The next few months are impossible to predict and therefore difficult to plan, so think different. Blend specialism with generalism.
When I got my first job, the first thing my bank did was send me a credit card: instant debt. So I started to run my finances like many FDs run those of their company: manage borrowings by cutting the cost line and growing the top line.
It took me a long time to realise that I didn’t have to chase after every sales incentive I could see. All I had to do was stop using the card. In other words, see the blindingly obvious – work out a budget and follow it through.
What had made things difficult for me were the unexpected expenses, not least of which was a 15% mortgage rate. But this is what passes for financial control in more businesses than perhaps we all realise.
Q4 2020 – Q1 2021
The next few months are impossible to predict. We’re told that the world is falling apart and yet we’re still expected to keep businesses alive and kicking. Some sectors will inevitably find this easier than others; many are already feeling the squeeze.
So, are the unexpected things that could throw your plan off-course really unexpected?
Let’s have a look at that.
COVID-19 is expected to flare up again as the weather gets cooler. This will have consequences: international travel will dry up again, domestic travel will be harder as public transport has reduced capacity, online shopping will continue to grow – high street visits can’t recover when we can’t go out.

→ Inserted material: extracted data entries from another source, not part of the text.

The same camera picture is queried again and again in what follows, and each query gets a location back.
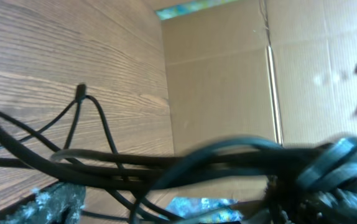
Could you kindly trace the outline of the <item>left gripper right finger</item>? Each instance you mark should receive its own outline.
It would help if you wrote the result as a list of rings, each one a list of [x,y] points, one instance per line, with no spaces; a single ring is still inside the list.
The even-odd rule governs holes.
[[[267,185],[265,200],[273,223],[357,224],[357,180],[328,192],[275,182]]]

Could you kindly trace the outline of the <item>metal frame bar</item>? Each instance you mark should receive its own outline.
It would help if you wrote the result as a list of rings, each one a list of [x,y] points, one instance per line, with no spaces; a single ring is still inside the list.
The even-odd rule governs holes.
[[[277,83],[276,83],[275,67],[274,67],[274,55],[273,55],[272,47],[270,45],[267,46],[267,56],[268,56],[269,81],[270,81],[270,88],[271,88],[276,141],[279,144],[283,144],[281,114],[280,114],[279,97],[277,93]]]

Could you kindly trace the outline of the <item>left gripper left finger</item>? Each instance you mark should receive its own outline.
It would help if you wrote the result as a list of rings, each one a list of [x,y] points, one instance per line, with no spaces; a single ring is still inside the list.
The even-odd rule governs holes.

Don’t forget the flu either. The NHS always sees a winter spike in demand. This year could be exceptional.
These are real and present dangers facing most business sectors. Although we might assume that service industries such as accountancy and law might escape, no-one is immune. If contracts aren’t being signed or deals done, accountants don’t win clients. If courts aren’t open, solicitors can’t act for clients. And a similar story will play out elsewhere.
The massive shift to homeworking has shown us that commuting isn’t essential. As a result, people working at home have begun to move away from cities and into towns and villages. Rental values in cities are already dropping in commercial and residential sectors, while rental values and house prices in less populated areas are doing OK. These sorts of connections can be made across many industries.
How about some other big factors?
In November the US goes to the polls. In December the UK leaves the EU. Both of these events have direct impact on the UK’s trading future. Brexit is a turning point in the UK’s economic history that few are prepared to look upon as a good idea and, whatever the eventual outcome, this winter looks like supply chains are going to be stretched. Don’t forget, the Chinese New Year happens in February. Another bump in the road.
Then there’s the weather. More floods are forecast this winter than we saw at the beginning of 2020. Rising water levels have been a known phenomenon for years, but many flood defences still aren’t adequate and planners haven’t stopped granting development permission on flood plains.
The blindingly obvious is a bit uncomfortable to consider, and I know this is a list of possible doom and gloom, but the fact is that many of us choose to keep doing what we’ve become used to doing despite what common sense tells us.
What to do
Think different. Blend specialism with generalism.
Your specialism is what you do. Ours is what we do. What we do is everything you don’t.
If you want to explore why house rents and the numbers of commuters might affect you, as just one example, please pick up the phone or email to book an initial conversation.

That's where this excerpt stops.